- Born: 1739 Killarney, Kerry, Ireland
- Died: 3 February 1777 (aged 54–55)
- Notable work: Memoirs of a Magdalen; False Delicacy; A Word to the Wise;

= Hugh Kelly (poet) =

Irish dramatist and poet

Hugh Kelly (c. 1739 - 3 February 1777) was an Irish dramatist and poet. From the 1760s he was employed as a propagandist for the British government, attacking members of the Opposition. After arriving in London in 1760 to work as a staymaker, he soon turned to become a writer and made a living as a journalist. In 1766 he published Thespis, a long poem about the acting profession, which gained him wide attention. He followed up this success with the novel Memoirs of a Magdalen in 1767. He ultimately became known for his stage plays such as the comedy False Delicacy and A Word to the Wise.

==Early life==
The son of a Dublin publican, Hugh Kelly was born in Killarney, County Kerry. He enjoyed a reasonable education but was forced to drop out following his father's financial difficulties. He was apprenticed to a staymaker, and in 1760, went to London where he worked at his trade for some time, fairly unsuccessfully, and then became an attorney's clerk. He contributed to various newspapers, and wrote pamphlets for booksellers. Much of his early life remains uncertain and relies on anecdotes told by his contemporaries.

==Writer==

===First success===
In 1766, he published anonymously Thespis; or, A Critical Examination into the Merits of All the Principal Performers belonging to Drury Lane Theatre, a poem in the heroic couplet containing violent attacks on the principal contemporary actors and actresses. The poem opens with a panegyric on David Garrick, however, and bestows foolish praise on friends of the writer. This satire was partly inspired by Churchill's Rosciad, but its criticism is obviously dictated chiefly by personal prejudice. In 1767, he produced a second part, less scurrilous in tone, dealing with the Covent Garden actors. This part includes some genuine praise, including that of Mary Wilford (later Mary Bulkley) "blest with a person wholly without fault." In 1767, he published Memoirs of a Magdalen a novel which enjoyed considerable success. The William Kenrick play The Widowed Wife, staged the same year, was largely based on it.

===False Delicacy===

His first play, the comedy False Delicacy, written in prose, was produced by Garrick at Drury Lane on 23 January 1768, with the intention of rivalling Oliver Goldsmith's The Good-Natur'd Man which it successfully did. It is a moral and sentimental comedy, described by Garrick in the prologue as a sermon preached in act. Although Samuel Johnson described it as totally void of character, it was very popular. It was translated into several languages and its French and Portuguese versions drew crowded houses in Paris and Lisbon.
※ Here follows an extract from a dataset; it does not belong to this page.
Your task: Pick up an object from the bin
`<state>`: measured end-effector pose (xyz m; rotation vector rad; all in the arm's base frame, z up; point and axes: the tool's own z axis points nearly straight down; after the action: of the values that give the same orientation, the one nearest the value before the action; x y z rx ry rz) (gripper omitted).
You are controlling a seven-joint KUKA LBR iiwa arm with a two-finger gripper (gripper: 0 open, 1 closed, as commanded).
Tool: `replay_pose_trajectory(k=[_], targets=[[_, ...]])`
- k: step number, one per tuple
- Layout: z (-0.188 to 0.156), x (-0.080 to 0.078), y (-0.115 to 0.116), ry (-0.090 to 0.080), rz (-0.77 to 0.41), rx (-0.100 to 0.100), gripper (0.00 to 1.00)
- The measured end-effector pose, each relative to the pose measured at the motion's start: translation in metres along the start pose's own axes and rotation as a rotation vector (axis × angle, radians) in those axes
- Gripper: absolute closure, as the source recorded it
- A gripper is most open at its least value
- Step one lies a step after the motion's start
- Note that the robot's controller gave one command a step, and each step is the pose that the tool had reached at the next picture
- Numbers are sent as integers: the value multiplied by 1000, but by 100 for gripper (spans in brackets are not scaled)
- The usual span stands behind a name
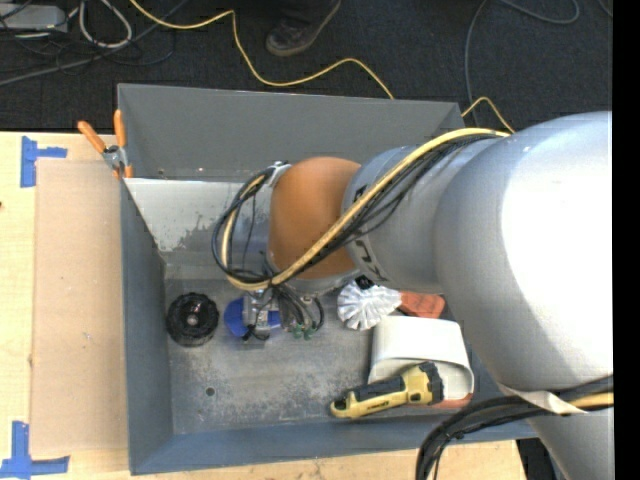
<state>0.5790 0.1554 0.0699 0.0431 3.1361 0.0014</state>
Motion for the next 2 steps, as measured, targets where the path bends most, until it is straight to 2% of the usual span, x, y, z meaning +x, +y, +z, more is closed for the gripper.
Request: replay_pose_trajectory(k=[1, 2], targets=[[-7, 1, 4, -1, 8, -1, 100], [-34, 7, -1, 11, 5, 2, 100]])
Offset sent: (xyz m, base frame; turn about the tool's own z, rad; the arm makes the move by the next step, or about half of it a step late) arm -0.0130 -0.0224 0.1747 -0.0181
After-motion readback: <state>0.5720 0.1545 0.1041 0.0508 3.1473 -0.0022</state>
===Journalism and politics===
Kelly was a journalist in the pay of Lord North, and therefore hated by the supporters of the radical journalist and politician John Wilkes, especially as being the editor of The Public Ledger. His Thespis had also made him many enemies; and Kitty Clive refused to act in his pieces.

===Further plays===
The production of his second comedy, A Word to the Wise (Drury Lane, 3 March 1770), occasioned a riot in the theatre, repeated at the second performance, and the piece had to be abandoned. There was still ill-feeling regarding Kelly's defence of the government using force against Wilkes' followers during a recent clash at St George's Field.
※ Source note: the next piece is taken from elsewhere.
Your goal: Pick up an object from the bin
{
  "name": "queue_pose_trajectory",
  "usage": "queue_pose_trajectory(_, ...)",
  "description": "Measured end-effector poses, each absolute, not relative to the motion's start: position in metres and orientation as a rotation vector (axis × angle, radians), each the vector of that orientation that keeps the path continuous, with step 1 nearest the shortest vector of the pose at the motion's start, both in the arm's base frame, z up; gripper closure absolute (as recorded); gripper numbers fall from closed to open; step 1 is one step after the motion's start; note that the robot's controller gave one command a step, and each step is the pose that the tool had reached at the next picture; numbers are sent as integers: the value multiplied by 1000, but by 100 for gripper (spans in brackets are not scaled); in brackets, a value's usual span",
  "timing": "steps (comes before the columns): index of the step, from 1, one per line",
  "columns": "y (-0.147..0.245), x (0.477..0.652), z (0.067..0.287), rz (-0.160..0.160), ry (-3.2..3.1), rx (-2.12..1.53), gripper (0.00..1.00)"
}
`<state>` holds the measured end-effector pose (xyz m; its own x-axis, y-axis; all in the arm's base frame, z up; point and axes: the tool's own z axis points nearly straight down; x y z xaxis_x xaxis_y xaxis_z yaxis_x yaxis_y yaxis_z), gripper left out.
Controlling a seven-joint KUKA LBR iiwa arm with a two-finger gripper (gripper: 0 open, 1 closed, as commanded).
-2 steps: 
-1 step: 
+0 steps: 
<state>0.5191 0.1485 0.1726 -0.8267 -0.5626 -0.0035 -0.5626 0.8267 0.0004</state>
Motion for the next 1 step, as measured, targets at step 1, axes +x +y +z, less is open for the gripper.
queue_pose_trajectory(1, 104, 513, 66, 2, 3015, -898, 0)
His other plays are: Clementina (Covent Garden, 23 February 1771), a blank verse tragedy, given out to be the work of a young American clergyman in order to escape the opposition of the Wilkites; his successful The School for Wives (Drury Lane, 11 December 1773), a prose comedy given out as the work of Major (afterwards Sir William) Addington; a two-act piece, The Romance of an Hour (Covent Garden, 2 December 1774), borrowed from Marmontel's tale L'amitié à l'épreuve; and an unsuccessful comedy, The Man of Reason (Covent Garden, 9 February 1776).

==Lawyer==
He was called to the bar at the Middle Temple in 1774, and determined to give up literature. He failed in his new profession and died in poverty.
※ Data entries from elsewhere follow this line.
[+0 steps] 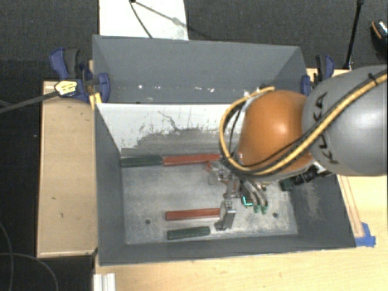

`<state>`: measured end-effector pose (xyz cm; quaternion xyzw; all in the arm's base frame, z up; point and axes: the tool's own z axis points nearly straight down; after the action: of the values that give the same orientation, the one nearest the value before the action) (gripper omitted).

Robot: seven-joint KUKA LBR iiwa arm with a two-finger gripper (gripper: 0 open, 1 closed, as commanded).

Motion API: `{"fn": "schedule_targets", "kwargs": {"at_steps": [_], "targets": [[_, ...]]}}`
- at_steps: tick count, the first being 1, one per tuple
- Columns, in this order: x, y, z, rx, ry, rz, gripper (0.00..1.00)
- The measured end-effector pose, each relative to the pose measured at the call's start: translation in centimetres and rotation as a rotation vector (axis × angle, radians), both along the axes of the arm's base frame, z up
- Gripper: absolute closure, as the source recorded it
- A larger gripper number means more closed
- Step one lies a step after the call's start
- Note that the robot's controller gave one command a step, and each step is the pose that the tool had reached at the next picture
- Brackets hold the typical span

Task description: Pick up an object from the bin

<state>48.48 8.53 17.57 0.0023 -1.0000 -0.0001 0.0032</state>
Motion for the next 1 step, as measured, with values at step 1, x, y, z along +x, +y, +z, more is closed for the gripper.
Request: {"fn": "schedule_targets", "kwargs": {"at_steps": [1], "targets": [[2.37,1.38,-10.73,0.000,-0.002,0.043,0.00]]}}
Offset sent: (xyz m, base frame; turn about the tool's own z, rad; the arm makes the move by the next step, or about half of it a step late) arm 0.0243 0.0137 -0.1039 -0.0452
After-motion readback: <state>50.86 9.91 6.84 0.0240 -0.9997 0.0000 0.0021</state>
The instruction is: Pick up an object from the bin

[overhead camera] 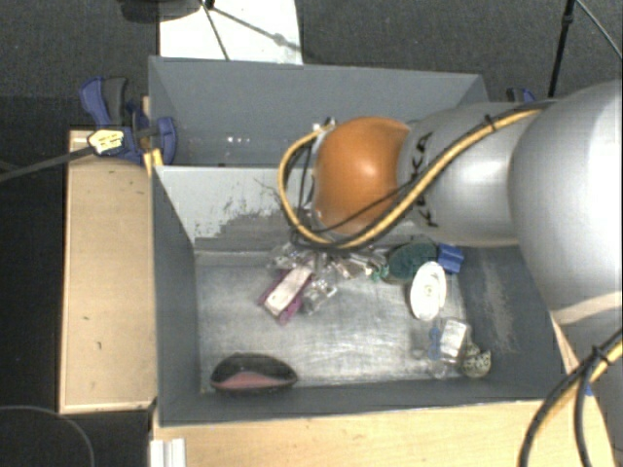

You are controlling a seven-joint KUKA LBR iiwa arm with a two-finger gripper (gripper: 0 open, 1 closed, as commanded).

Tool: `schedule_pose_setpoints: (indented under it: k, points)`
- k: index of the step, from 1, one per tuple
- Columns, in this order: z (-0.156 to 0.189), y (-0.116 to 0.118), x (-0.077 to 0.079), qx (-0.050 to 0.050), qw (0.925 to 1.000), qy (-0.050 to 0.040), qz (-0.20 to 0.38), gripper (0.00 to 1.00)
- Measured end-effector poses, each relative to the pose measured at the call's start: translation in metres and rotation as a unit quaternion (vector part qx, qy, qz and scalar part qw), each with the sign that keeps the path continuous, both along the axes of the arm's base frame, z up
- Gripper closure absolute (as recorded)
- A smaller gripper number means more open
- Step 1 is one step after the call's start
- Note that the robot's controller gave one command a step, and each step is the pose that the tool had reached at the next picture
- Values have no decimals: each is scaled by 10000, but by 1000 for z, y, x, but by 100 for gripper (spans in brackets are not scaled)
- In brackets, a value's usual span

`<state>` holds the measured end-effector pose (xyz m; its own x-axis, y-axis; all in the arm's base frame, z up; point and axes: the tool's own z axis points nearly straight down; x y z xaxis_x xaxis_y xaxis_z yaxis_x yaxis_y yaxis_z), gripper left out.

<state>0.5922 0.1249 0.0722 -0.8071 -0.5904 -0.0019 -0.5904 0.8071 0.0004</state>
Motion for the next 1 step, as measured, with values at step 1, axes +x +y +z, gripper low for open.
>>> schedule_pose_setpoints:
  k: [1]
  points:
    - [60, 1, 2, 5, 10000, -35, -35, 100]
See The Works of Hugh Kelly, to which is prefixed the Life of the Author (1778); Genest, The story of the Stage (v. 163, 263, 269, 308, 399, 457, 517). Pamphlets in reply to Thespis are: Anti-Thespis (1767); The Kellyad... (1767), by Louis Stamma; and The Rescue or Thespian Scourge... (1767), by John Brown-Smith.

He is mentioned in the unfinished Samuel Beckett play Human Wishes.

==Major works==

===Plays===
- False Delicacy (1767)
- A Word to the Wise (1770)
- Clementina (1771)
- The School for Wives (1773)
- The Romance of an Hour (1774)
- The Man of Reason (1776)

===Novels===
- Memoirs of a Magdalen (1767)

==Bibliography==
- Bataille, Robert R. The Writing Life of Hugh Kelly: Politics, Journalism and Theater in Late-Eighteenth Century London. Southern Illinois University Press, 2000.